Per iniziare, indossa dispositivi di protezione individuale, tra cui protezione per gli occhi, una maschera chirurgica e guanti non in lattice. Preparare 20 millilitri di neuroblastoma di topo o cellule BHK-21 a una concentrazione di 3,0 volte 10 al quinto cellula per millilitro in EGM. Tenere le celle preparate fredde fino a quando non sono pronte per l'uso.
Successivamente, preparare il virus CVS-11 diluendolo in EGM. Assicurarsi di mantenere il virus preparato freddo fino al momento dell'uso. Pulire la camera dei vetrini di umidità e i vetrini per microscopio rivestiti in politetrafluoroetilene con etanolo al 70% e lasciarli asciugare all'aria nell'armadio di biosicurezza.
Dopo la pulizia, aggiungere acqua distillata alle strisce di carta assorbente nella camera dei vetrini per garantire un'umidità costante durante tutta la procedura. Utilizzando una matita, etichettare ogni vetrino con le informazioni di identificazione richieste, come il numero di lotto, la data e il tipo di cella. Posizionare i vetrini etichettati nella camera dei vetrini per la conservazione.
Quindi applicare 50 microlitri di diluizione virale ai pozzetti sui vetrini del microscopio utilizzando una pipetta ripetitiva. Applicare 50 microlitri di diluizione cellulare su ciascun pozzetto, facendo attenzione a non contaminare il puntale della pipetta con il virus già presente nel pozzetto. Successivamente, chiudere la camera del vetrino di umidità e posizionarla nell'incubatrice umida a una temperatura compresa tra 34 e 36 gradi Celsius.
Successivamente, rimuovere il vetrino dalla camera di umidità e aspirare meticolosamente il surnatante. Lavare il vetrino per due minuti in un barattolo di coplin pieno PBS, quindi lasciarlo asciugare all'aria. Mettere il vetrino in un barattolo di coplin freddo riempito di acetone per fissare il campione.

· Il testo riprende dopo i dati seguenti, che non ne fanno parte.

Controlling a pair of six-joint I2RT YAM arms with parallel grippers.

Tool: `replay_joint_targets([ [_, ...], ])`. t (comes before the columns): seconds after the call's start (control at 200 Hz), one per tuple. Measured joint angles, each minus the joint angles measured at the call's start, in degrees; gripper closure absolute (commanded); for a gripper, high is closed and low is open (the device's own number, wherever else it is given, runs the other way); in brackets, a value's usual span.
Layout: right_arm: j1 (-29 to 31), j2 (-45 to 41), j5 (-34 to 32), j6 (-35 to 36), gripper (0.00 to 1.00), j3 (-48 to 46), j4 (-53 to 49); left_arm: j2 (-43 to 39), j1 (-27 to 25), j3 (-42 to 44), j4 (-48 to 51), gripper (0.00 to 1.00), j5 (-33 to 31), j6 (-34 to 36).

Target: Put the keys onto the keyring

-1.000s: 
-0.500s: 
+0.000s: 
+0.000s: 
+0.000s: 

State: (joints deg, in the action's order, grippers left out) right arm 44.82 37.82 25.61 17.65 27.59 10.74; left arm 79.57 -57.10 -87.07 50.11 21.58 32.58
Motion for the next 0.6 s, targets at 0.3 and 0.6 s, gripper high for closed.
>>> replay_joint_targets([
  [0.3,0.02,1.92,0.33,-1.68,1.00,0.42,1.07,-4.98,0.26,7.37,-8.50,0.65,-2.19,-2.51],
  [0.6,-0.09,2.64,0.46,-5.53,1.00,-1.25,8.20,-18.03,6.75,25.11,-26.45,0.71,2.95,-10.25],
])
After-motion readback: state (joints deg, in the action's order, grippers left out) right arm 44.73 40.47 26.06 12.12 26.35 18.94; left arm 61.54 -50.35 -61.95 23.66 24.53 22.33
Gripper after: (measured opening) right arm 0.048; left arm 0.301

Metti il barattolo in un congelatore a meno 20 gradi Celsius approvato per materiali infiammabili per almeno un'ora. Una volta che l'acetone evapora e il vetrino si asciuga, applicare l'anticorpo fluorescente diretto antirabbico coniugato ai pozzetti del vetrino e incubare il vetrino per 30 minuti in un'incubatrice umida a 34-36 gradi Celsius. Quindi lavare il vetrino due volte in un barattolo di plastica comune per due minuti ciascuno.
Asciugare il vetrino all'aria e montare il vetrino coprioggetto con il triss 0,05 molare e cloruro di sodio 0,15 molari in montante di glicerolo al 20%. Utilizzare un microscopio a fluorescenza con un ingrandimento di 200 volte per valutare l'infettività cellulare. Quindi, rimuovere i vetrini rimanenti dall'incubatrice e dalla camera di umidità.
Aspirare con cura il surnatante da ogni pozzetto. Quindi mettere i vetrini in un barattolo di coplin con PBS per uno o due minuti. Lasciare asciugare i vetrini all'aria per circa 30 minuti e poi conservarli a meno 80 gradi Celsius fino all'uso.